DIRECTIONS FOR THIS TASK: Match the word "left". Return each line of the data below where it appears.

AVAILABLE DATA:
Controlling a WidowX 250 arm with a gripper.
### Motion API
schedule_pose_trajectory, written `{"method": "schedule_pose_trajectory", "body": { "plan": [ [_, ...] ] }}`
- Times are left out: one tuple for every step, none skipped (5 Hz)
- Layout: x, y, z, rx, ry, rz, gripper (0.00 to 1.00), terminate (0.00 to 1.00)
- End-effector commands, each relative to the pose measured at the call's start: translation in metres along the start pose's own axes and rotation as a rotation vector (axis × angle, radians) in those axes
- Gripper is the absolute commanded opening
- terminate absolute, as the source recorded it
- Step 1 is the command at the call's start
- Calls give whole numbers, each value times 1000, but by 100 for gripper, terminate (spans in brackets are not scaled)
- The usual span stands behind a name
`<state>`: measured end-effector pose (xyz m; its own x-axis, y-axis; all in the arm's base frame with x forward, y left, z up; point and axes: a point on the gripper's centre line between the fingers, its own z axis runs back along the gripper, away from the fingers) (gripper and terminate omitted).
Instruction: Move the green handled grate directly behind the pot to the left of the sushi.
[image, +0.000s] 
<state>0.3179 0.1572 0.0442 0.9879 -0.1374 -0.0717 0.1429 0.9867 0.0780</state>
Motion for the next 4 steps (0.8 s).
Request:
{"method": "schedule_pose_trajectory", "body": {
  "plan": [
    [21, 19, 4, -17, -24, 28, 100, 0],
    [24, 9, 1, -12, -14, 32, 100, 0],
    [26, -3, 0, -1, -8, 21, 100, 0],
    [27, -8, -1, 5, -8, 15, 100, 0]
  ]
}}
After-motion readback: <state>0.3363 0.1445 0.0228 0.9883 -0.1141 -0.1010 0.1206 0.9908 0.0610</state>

ANSWER SPACE:
- Times are left out: one tuple for every step, none skipped (5 Hz)
`<state>`: measured end-effector pose (xyz m; its own x-axis, y-axis; all in the arm's base frame with x forward, y left, z up; point and axes: a point on the gripper's centre line between the fingers, its own z axis runs back along the gripper, away from the fingers) (gripper and terminate omitted).
Instruction: Move the green handled grate directly behind the pot to the left of the sushi.

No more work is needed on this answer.